Exercise brief:
Output exactly the lines that come between the start of the material and the line containing "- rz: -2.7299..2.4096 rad", both ends included, with the pictures omitted.

Data:
<<<<

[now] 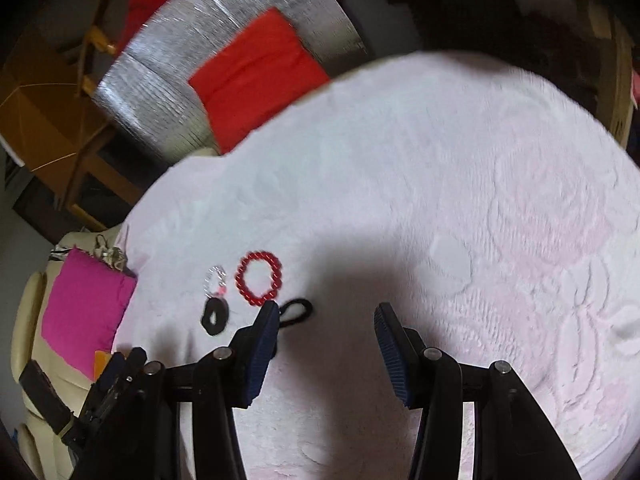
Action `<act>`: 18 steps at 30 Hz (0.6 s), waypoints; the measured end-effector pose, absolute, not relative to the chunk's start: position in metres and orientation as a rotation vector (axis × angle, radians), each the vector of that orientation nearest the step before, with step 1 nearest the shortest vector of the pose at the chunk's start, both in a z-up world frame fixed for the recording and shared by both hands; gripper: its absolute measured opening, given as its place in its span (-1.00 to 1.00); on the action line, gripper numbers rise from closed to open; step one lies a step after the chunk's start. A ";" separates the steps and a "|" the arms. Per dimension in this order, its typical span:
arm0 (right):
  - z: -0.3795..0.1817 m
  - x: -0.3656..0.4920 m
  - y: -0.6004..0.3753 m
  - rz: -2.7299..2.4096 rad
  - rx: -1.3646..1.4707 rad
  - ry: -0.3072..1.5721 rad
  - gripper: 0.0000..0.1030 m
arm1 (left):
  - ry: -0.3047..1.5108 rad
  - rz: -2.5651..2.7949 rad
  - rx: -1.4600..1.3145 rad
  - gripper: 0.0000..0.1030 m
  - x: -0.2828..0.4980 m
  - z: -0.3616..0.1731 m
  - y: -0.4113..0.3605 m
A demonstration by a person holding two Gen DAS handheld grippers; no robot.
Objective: Organize jewelry
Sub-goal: 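Move the left tool back toward the dark round ring pendant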
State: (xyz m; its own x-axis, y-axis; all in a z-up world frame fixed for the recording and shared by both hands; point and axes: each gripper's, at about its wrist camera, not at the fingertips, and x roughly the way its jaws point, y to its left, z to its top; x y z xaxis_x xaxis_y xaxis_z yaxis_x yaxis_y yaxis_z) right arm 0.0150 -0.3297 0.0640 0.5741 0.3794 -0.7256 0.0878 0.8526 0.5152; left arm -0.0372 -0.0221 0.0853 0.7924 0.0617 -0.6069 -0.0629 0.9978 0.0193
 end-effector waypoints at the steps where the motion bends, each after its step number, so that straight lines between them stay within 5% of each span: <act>1: 0.063 0.015 -0.330 0.175 0.533 0.956 0.04 | 0.645 0.068 -0.003 0.61 -0.038 0.086 -0.022; 18: 0.059 0.020 -0.287 0.210 0.435 0.972 0.05 | 0.654 0.090 0.018 0.61 -0.030 0.081 -0.020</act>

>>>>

Exercise answer:
[now] 
Action `<act>`: 18 steps at 30 Hz (0.6 s), waypoints; the measured end-effector pose, absolute, not relative to the chunk's start: position in metres and orientation as a rotation vector (axis × angle, radians), each the vector of that orientation nearest the step before, with step 1 nearest the shortest vector of the pose at the chunk's start, both in a z-up world frame fixed for the recording and shared by both hands; gripper: its absolute measured opening, given as its place in its span (-1.00 to 1.00); on the action line, gripper numbers rise from closed to open; step one lies a step after the chunk's start. A ";" separates the steps and a "|" the arms. Per dimension in this order, its typical span:
arm0 (right):
  - z: -0.3795..0.1817 m
  - x: -0.3656..0.4920 m
  - y: -0.6004..0.3753 m
  - rz: -2.7299..2.4096 rad

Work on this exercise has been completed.